Alizadeh's problem is of the same type. He says: "I fundamentally have no sensitivity toward theories; for me, results matter." Again, external reflection. Should we mock Le Corbusier, the most important architect of the twentieth century — saying the old man had gone mad in his later years and was talking nonsense about the negation of gravity in the internal discussions of architecture — and worse yet, Einstein, who listened to his nonsense? It seems to me the same misunderstanding about dimensions has occurred here for Alizadeh.
Shirdel's talk about the negation of taste and the "architecture of architecture" — which Libeskind formulated on the basis of quotations and documents from the theories of Giulio Camillo, a sixteenth-century Italian architect — and the discussion of the negation of choice within the framework of "undecidability" are interesting. The issue consists of creating a comprehensive system from within which various architectural projects are extracted. Thus, taste, choice, and decision-making become dependent on the generative possibilities and formal limitations of this overarching system. This has only one weakness at the initial step: the choice and exercise of taste in creating the machine or primary system. After this stage, architectural works are born from the logic of the machine, and the exercise of taste and choice is reduced to a minimum.
However, since there is no escaping the presence of choice or taste at the very first step, the machine becomes temporalized, and its range becomes dependent on changes in the architect's taste and the domain of choice — which belong to the sphere of external concerns.
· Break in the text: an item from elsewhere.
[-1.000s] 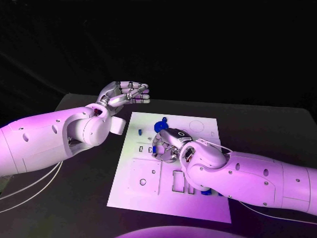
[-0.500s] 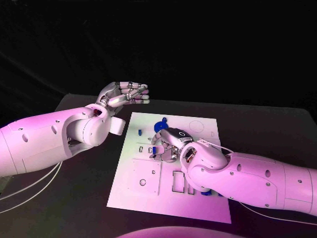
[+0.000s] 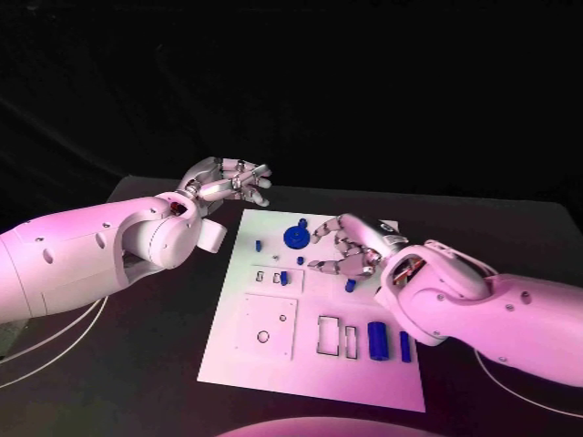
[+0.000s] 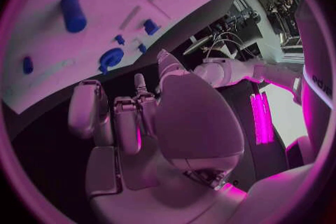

This is not a flaw but a natural characteristic, arising from the passage of time and the change of theories. The problem with art is that if it does not change with time, it becomes monotonous, abstract, and disconnected from the constantly changing and restless world outside.
It is perhaps for precisely this reason that Eisenman, in his latest lecture in Berlin, returns once again to the idea and reaffirms its importance, thereby negating the "undecidability" that Shirdel refers to. The idea requires decision. But on the whole, the "architecture of architecture" that Libeskind formulated is admirable for having created a conceptual space and a distanced view of the mechanisms of architecture, and for posing a comprehensive question for architects — namely the design of the architectural machine before undertaking the design of architectural projects.